Pernambucano, desde jovem Pessôa conhece a importância do trabalho de Brennand, mas, sobretudo, de sua Oficina, instalada em uma área ambiental que é protegida pela família há mais de um século, o que se torna um tesouro quando florestas e matas ardem criminosamente pelo País. “Essa é uma instituição que emerge num contexto de desmantelamento civilizatório e colapso ecológico”, comenta Pessôa. “Esse conjunto único no mundo será o ponto de partida para um programa curatorial e educativo que amplifique e potencialize esse legado, reconhecendo sua vocação pública como espaço de reflexão e fomento ao pensamento crítico, além de atuar como vetor de desenvolvimento da comunidade do entorno.”
Para compor o grupo de trabalho, foi convidada Júlia Rebouças para assumir a direção artística do Instituto. Não foi uma escolha aleatória: além de ter sido cocuradora da 32ª Bienal de São Paulo, ela integrou o grupo de curadores do Instituto Inhotim, um dos maiores museus a céu aberto do mundo, situação semelhante ao espaço que hoje abriga as obras de Brennand.
“Ele nos deixou um legado artístico de grande importância, que inclui esculturas, pinturas, gravuras, desenhos e textos, mas também a Oficina, com sua cidadela, jardins, construções preservadas, espaços de convivência e a rica presença do Rio Capibaribe e da Mata da Várzea, constituindo um espaço institucional de feições absolutamente próprias”, observa Júlia.
O grupo iniciava seu trabalho quando a pandemia provocada pelo novo coronavírus deixou cada um isolado em sua casa. “De uma certa forma, foi positivo pois pudemos elaborar melhor os projetos iniciais”, conta Marianna. Assim, durante a reclusão, uma série de projetos foi definida e todos partindo de três conceitos que se tornaram os pilares curatoriais do Instituto: Natureza, Território e Cosmologia. São características que se observam na obra de Brennand e que permitem abrir para novas práticas artísticas.
Assim, Natureza propõe a construção de pontes entre cultura e meio ambiente, Território amplia a relação entre entorno e produção artística, e Cosmologias se apoia nas diferentes cosmovisões que marcam a obra de Brennand.
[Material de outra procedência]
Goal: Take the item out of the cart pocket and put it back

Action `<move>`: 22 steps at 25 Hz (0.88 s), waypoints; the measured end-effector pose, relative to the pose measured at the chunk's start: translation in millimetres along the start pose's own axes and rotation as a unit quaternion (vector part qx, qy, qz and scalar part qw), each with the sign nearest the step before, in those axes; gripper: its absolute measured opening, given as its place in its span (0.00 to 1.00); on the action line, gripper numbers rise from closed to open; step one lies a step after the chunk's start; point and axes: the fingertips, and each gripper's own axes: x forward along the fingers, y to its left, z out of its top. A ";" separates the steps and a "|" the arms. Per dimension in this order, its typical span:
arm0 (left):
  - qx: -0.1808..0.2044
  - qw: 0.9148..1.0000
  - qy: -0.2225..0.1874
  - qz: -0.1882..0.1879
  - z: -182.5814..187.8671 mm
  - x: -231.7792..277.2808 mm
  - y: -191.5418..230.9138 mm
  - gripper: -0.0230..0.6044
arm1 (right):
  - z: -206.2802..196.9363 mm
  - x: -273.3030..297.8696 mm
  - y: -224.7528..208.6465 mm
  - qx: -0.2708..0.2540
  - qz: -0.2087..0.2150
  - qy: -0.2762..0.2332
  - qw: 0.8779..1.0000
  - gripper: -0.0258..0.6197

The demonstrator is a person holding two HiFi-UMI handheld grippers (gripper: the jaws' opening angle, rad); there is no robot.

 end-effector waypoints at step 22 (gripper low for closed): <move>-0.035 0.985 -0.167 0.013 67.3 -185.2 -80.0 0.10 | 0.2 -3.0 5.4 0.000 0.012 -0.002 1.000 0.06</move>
Assim, o primeiro passo foi dado com lives em que eram explicadas cada eixo. Nesta terça, 1º, às 19h30, a conversa será sobre Cosmologias (os debates sobre Natureza e Território podem ser vistos no site do Instituto) – esse trabalho tem a curadoria de Catarina Duncan. Como a Oficina completa 50 anos em 2021, uma grande retrospectiva da obra de Brennand está prevista para junho. Em setembro, haverá uma mostra coletiva de artistas pernambucanas e brasileiras, que vai culminar, em dezembro, com a chegada da icônica e monumental escultura Spider (Aranha), da francesa Louise Bourgeois.
Também no segundo semestre, o Instituto deve abrigar uma exposição inédita do artista Ernesto Neto, que deve ocupar o galpão com pé direito de 14 m, onde ele, pela primeira vez, trabalhará com cerâmica, dialogando com as origens históricas do local. E, ao longo do ano, dependendo do controle da covid, estão agendadas residências artísticas e programação educativa. “Queremos que a Oficina seja um espaço público que vá muito além de um museu a céu aberto”, afirma Marianna.